## Task objective
Copy every entry exactly, but skip the pictures.

## Data for processing
- Opening Delimiter -

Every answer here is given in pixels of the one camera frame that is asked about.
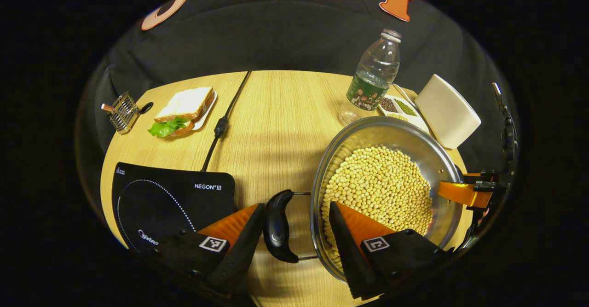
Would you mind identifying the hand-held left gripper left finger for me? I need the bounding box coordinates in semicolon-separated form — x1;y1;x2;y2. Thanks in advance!
153;203;266;296

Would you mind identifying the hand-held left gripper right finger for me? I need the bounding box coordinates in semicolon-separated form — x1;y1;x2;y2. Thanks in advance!
328;201;452;300

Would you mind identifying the steel pot with black handle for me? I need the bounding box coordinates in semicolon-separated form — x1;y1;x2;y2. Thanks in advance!
263;116;464;284

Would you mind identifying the black induction cooktop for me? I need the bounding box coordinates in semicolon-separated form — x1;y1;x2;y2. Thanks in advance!
111;162;237;254

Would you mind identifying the white box appliance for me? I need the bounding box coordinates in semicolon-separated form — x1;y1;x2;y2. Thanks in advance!
415;74;482;150

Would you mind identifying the pile of yellow soybeans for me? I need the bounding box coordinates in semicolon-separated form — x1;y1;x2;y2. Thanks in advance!
321;145;434;271

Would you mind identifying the white divided grain tray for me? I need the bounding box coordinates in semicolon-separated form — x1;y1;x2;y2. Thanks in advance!
377;94;431;133

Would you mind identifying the clear plastic water bottle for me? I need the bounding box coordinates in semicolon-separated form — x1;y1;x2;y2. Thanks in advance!
339;28;402;126

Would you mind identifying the sandwich with lettuce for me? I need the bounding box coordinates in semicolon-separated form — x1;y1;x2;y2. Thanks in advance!
147;87;215;138

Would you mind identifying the black backdrop cloth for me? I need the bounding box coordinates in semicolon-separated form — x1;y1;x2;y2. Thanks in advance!
76;0;520;234

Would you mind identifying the black cable bundle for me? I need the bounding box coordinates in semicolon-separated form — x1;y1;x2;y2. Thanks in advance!
491;82;518;172

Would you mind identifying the black power cable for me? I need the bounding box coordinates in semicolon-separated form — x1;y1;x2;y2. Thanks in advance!
201;70;252;173

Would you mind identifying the metal wire holder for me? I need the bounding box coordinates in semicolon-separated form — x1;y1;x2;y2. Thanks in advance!
107;92;140;135

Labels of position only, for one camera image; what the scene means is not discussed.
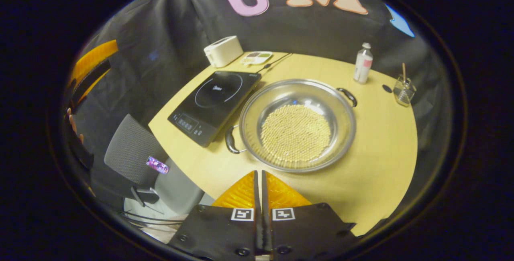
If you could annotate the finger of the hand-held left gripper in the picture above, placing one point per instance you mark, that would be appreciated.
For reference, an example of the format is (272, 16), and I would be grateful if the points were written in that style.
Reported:
(90, 78)

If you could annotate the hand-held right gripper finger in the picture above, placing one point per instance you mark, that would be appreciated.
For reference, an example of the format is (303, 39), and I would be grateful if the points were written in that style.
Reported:
(257, 204)
(266, 204)

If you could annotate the steel pot with beans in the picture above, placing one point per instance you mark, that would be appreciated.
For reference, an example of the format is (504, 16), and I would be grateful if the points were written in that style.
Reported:
(295, 132)

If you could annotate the black induction cooktop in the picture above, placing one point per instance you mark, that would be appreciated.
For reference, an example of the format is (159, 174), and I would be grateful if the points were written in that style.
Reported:
(217, 100)

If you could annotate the grey office chair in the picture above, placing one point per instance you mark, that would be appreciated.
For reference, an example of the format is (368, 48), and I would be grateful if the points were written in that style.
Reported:
(128, 152)

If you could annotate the phone with lit screen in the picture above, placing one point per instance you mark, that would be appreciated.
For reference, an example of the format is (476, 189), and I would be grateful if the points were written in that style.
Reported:
(157, 165)

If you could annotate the white toaster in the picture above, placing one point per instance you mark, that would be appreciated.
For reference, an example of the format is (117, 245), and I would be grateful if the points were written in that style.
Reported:
(223, 51)

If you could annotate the white divided plate with beans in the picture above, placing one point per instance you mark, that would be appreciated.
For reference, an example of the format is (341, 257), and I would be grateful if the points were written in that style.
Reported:
(257, 57)

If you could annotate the clear bottle with pink label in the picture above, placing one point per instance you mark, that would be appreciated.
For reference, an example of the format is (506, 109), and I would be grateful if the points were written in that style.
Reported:
(362, 66)

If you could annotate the wooden stick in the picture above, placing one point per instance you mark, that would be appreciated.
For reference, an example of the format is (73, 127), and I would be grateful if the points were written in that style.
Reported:
(404, 70)

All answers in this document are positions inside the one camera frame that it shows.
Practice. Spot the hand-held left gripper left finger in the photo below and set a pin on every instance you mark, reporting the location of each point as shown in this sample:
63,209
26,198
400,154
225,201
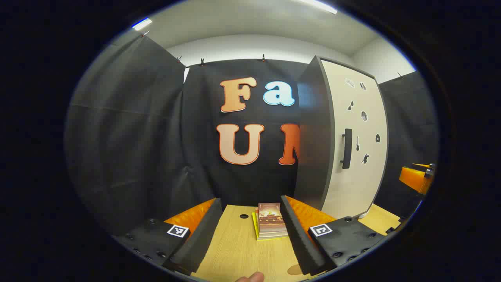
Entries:
199,243

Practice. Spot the ceiling light strip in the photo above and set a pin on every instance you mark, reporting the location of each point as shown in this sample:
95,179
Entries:
141,24
319,6

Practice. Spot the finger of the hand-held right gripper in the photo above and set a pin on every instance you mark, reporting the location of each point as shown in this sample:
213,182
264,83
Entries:
415,180
420,165

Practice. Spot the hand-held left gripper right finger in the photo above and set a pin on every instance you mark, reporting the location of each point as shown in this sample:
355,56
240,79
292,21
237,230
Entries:
301,243

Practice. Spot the brown patterned cover book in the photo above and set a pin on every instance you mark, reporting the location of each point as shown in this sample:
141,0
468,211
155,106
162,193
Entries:
270,215

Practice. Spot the round brown coaster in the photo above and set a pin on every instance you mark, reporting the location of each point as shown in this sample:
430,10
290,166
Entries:
294,270

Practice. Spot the black backdrop cloth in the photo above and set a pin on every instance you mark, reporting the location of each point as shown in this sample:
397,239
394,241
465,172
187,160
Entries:
137,137

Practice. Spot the grey cabinet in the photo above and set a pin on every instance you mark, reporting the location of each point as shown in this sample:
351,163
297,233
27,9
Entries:
313,156

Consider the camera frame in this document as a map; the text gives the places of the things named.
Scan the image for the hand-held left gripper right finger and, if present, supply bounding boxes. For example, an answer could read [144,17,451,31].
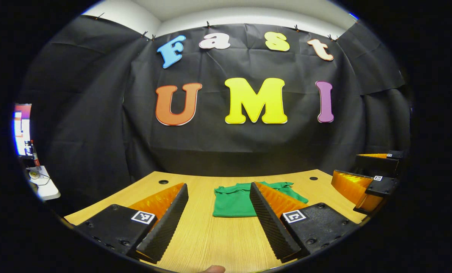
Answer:
[249,182,360,264]

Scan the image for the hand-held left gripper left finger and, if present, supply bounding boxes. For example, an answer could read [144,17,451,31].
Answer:
[74,183,189,264]

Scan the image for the green T-shirt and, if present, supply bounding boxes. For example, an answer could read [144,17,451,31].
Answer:
[213,182,309,218]

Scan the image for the white side table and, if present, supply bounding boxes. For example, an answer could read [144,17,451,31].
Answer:
[24,166,61,201]

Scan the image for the red bottle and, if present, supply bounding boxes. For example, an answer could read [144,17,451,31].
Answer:
[30,140,41,170]

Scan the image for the computer monitor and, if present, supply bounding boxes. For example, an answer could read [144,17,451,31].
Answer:
[14,103,32,157]

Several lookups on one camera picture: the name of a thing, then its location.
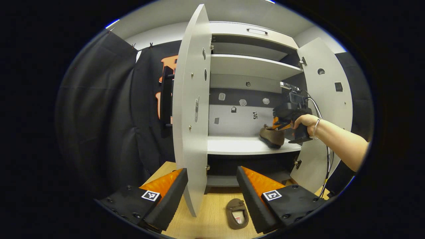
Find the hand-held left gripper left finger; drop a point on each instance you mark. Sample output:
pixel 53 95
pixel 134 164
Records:
pixel 172 199

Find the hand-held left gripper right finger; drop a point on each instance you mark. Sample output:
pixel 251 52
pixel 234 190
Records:
pixel 250 199

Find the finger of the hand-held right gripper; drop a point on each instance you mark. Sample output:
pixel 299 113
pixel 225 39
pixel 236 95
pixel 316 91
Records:
pixel 277 124

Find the brown fuzzy shoe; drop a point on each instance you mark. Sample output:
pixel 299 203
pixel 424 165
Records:
pixel 234 205
pixel 272 136

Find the white shoe cabinet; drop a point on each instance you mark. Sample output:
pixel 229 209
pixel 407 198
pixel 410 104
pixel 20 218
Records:
pixel 245 146

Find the white cabinet door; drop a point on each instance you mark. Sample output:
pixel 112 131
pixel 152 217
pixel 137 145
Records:
pixel 189 132
pixel 340 109

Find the white cabinet drawer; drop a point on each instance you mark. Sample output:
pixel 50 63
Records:
pixel 229 31

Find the ceiling light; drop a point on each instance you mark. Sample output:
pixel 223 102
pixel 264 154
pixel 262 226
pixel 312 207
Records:
pixel 112 24

- Closing Delimiter -

## Reply to the task
Every answer here is given in pixels of the one camera frame that is asked about.
Would you mind identifying the hand-held left gripper left finger for me? I need the bounding box coordinates in semicolon-separated form — x1;y1;x2;y2. Thanks in advance!
153;203;266;296

Would you mind identifying the hand-held left gripper right finger for me? I need the bounding box coordinates in semicolon-separated form — x1;y1;x2;y2. Thanks in advance!
328;201;452;300

Would you mind identifying the steel pot with black handle for me? I need the bounding box coordinates in semicolon-separated form — x1;y1;x2;y2. Thanks in advance!
263;116;464;284

Would you mind identifying the black induction cooktop for me? I need the bounding box coordinates in semicolon-separated form — x1;y1;x2;y2. Thanks in advance!
111;162;237;254

Would you mind identifying the white box appliance for me? I need the bounding box coordinates in semicolon-separated form — x1;y1;x2;y2. Thanks in advance!
415;74;482;150

Would you mind identifying the pile of yellow soybeans for me? I need the bounding box coordinates in semicolon-separated form — x1;y1;x2;y2. Thanks in advance!
321;145;434;271

Would you mind identifying the white divided grain tray for me? I need the bounding box coordinates in semicolon-separated form — x1;y1;x2;y2. Thanks in advance!
377;94;431;133

Would you mind identifying the clear plastic water bottle for me? I need the bounding box coordinates in semicolon-separated form — x1;y1;x2;y2. Thanks in advance!
339;28;402;126

Would you mind identifying the sandwich with lettuce for me? I need the bounding box coordinates in semicolon-separated form — x1;y1;x2;y2. Thanks in advance!
147;87;215;138

Would you mind identifying the black backdrop cloth for me? I need the bounding box coordinates in semicolon-separated form — x1;y1;x2;y2. Thanks in advance!
76;0;520;234

Would you mind identifying the black cable bundle for me? I need the bounding box coordinates in semicolon-separated form — x1;y1;x2;y2. Thanks in advance!
491;82;518;172

Would you mind identifying the black power cable for me? I need the bounding box coordinates in semicolon-separated form — x1;y1;x2;y2. Thanks in advance!
201;70;252;173

Would you mind identifying the metal wire holder for me? I need the bounding box coordinates in semicolon-separated form — x1;y1;x2;y2. Thanks in advance!
107;92;140;135

Labels of position only, for one camera image; what the scene means is not discussed.
If you could annotate the finger of the hand-held left gripper in the picture above, placing one point per instance you mark, that would be appreciated.
For reference, an example of the format is (272, 16), and I would be grateful if the points were written in that style.
Reported:
(90, 78)

If you could annotate the hand-held right gripper finger in the picture above, placing one point per instance you mark, that would be appreciated.
For reference, an example of the format is (303, 39), and I would be grateful if the points were written in that style.
Reported:
(257, 204)
(266, 204)

If you could annotate the steel pot with beans in the picture above, placing one point per instance you mark, that would be appreciated.
For reference, an example of the format is (504, 16), and I would be grateful if the points were written in that style.
Reported:
(295, 132)

If you could annotate the black induction cooktop in the picture above, placing one point per instance you mark, that would be appreciated.
For reference, an example of the format is (159, 174), and I would be grateful if the points were written in that style.
Reported:
(217, 100)

If you could annotate the grey office chair in the picture above, placing one point per instance you mark, that would be appreciated.
For reference, an example of the format is (368, 48), and I would be grateful if the points were written in that style.
Reported:
(128, 152)

If you could annotate the phone with lit screen in the picture above, placing one point per instance you mark, that would be appreciated.
For reference, an example of the format is (476, 189), and I would be grateful if the points were written in that style.
Reported:
(157, 165)

If you could annotate the white toaster in the picture above, placing one point per instance you mark, that would be appreciated.
For reference, an example of the format is (117, 245), and I would be grateful if the points were written in that style.
Reported:
(223, 51)

If you could annotate the white divided plate with beans in the picture above, placing one point per instance you mark, that would be appreciated.
For reference, an example of the format is (341, 257), and I would be grateful if the points were written in that style.
Reported:
(257, 57)

If you could annotate the clear bottle with pink label in the picture above, placing one point per instance you mark, that would be appreciated.
For reference, an example of the format is (506, 109), and I would be grateful if the points were written in that style.
Reported:
(362, 66)

If you could annotate the wooden stick in the picture above, placing one point per instance you mark, that would be appreciated.
For reference, an example of the format is (73, 127), and I would be grateful if the points were written in that style.
Reported:
(404, 70)

All answers in this document are positions inside the one camera frame that it shows.
Practice. Spot the hand-held left gripper left finger in the photo below and set a pin on every instance you mark, reporting the location of each point as shown in this sample:
63,209
26,198
400,154
225,201
Entries:
199,243

Practice. Spot the ceiling light strip in the photo above and set a pin on every instance you mark, reporting the location of each point as shown in this sample:
95,179
Entries:
141,24
319,6

Practice. Spot the finger of the hand-held right gripper in the photo above and set a pin on every instance you mark, reporting the location of each point as shown in this sample:
213,182
264,83
Entries:
415,180
420,165

Practice. Spot the hand-held left gripper right finger in the photo above and set a pin on every instance you mark, reporting the location of each point as shown in this sample:
355,56
240,79
292,21
237,230
Entries:
301,243

Practice. Spot the brown patterned cover book in the photo above and set a pin on every instance you mark, reporting the location of each point as shown in this sample:
141,0
468,211
155,106
162,193
Entries:
270,215

Practice. Spot the round brown coaster in the photo above and set a pin on every instance you mark, reporting the location of each point as shown in this sample:
430,10
290,166
Entries:
294,270

Practice. Spot the black backdrop cloth in the photo above and set a pin on every instance you mark, reporting the location of each point as shown in this sample:
397,239
394,241
465,172
187,160
Entries:
137,137

Practice. Spot the grey cabinet in the photo above and set a pin on every instance you mark, reporting the location of each point as shown in this sample:
351,163
297,233
27,9
Entries:
313,156

Consider the camera frame in this document as a map; the text gives the places of the things named.
Scan the image for the hand-held left gripper right finger and, if present, supply bounding boxes. For example, an answer could read [144,17,451,31].
Answer:
[249,182,360,264]

Scan the image for the hand-held left gripper left finger and, if present, supply bounding boxes. For example, an answer could read [144,17,451,31].
Answer:
[74,183,189,264]

Scan the image for the green T-shirt and, if present, supply bounding boxes. For example, an answer could read [144,17,451,31].
Answer:
[213,182,309,218]

Scan the image for the white side table and, if present, supply bounding boxes. For example, an answer could read [144,17,451,31].
Answer:
[24,166,61,201]

Scan the image for the red bottle and, if present, supply bounding boxes. For example, an answer could read [144,17,451,31].
Answer:
[30,140,41,170]

Scan the image for the computer monitor and, if present, supply bounding boxes. For example, an answer could read [144,17,451,31].
Answer:
[14,103,32,157]

Several lookups on one camera picture: the name of a thing, then its location.
Find the hand-held left gripper left finger; drop a point on each instance you mark. Sample output:
pixel 53 95
pixel 134 164
Records:
pixel 172 199

Find the hand-held left gripper right finger; drop a point on each instance you mark. Sample output:
pixel 251 52
pixel 234 190
Records:
pixel 250 199

Find the finger of the hand-held right gripper; drop a point on each instance you mark. Sample output:
pixel 299 113
pixel 225 39
pixel 236 95
pixel 316 91
Records:
pixel 277 124

Find the brown fuzzy shoe; drop a point on each instance you mark. Sample output:
pixel 299 203
pixel 424 165
Records:
pixel 234 205
pixel 272 136

Find the white shoe cabinet; drop a point on each instance you mark. Sample output:
pixel 229 209
pixel 407 198
pixel 410 104
pixel 20 218
Records:
pixel 245 146

Find the white cabinet door; drop a point on each instance you mark. Sample output:
pixel 112 131
pixel 152 217
pixel 137 145
Records:
pixel 189 132
pixel 340 109

Find the white cabinet drawer; drop a point on each instance you mark. Sample output:
pixel 50 63
Records:
pixel 229 31

Find the ceiling light; drop a point on each instance you mark. Sample output:
pixel 223 102
pixel 264 154
pixel 262 226
pixel 312 207
Records:
pixel 112 24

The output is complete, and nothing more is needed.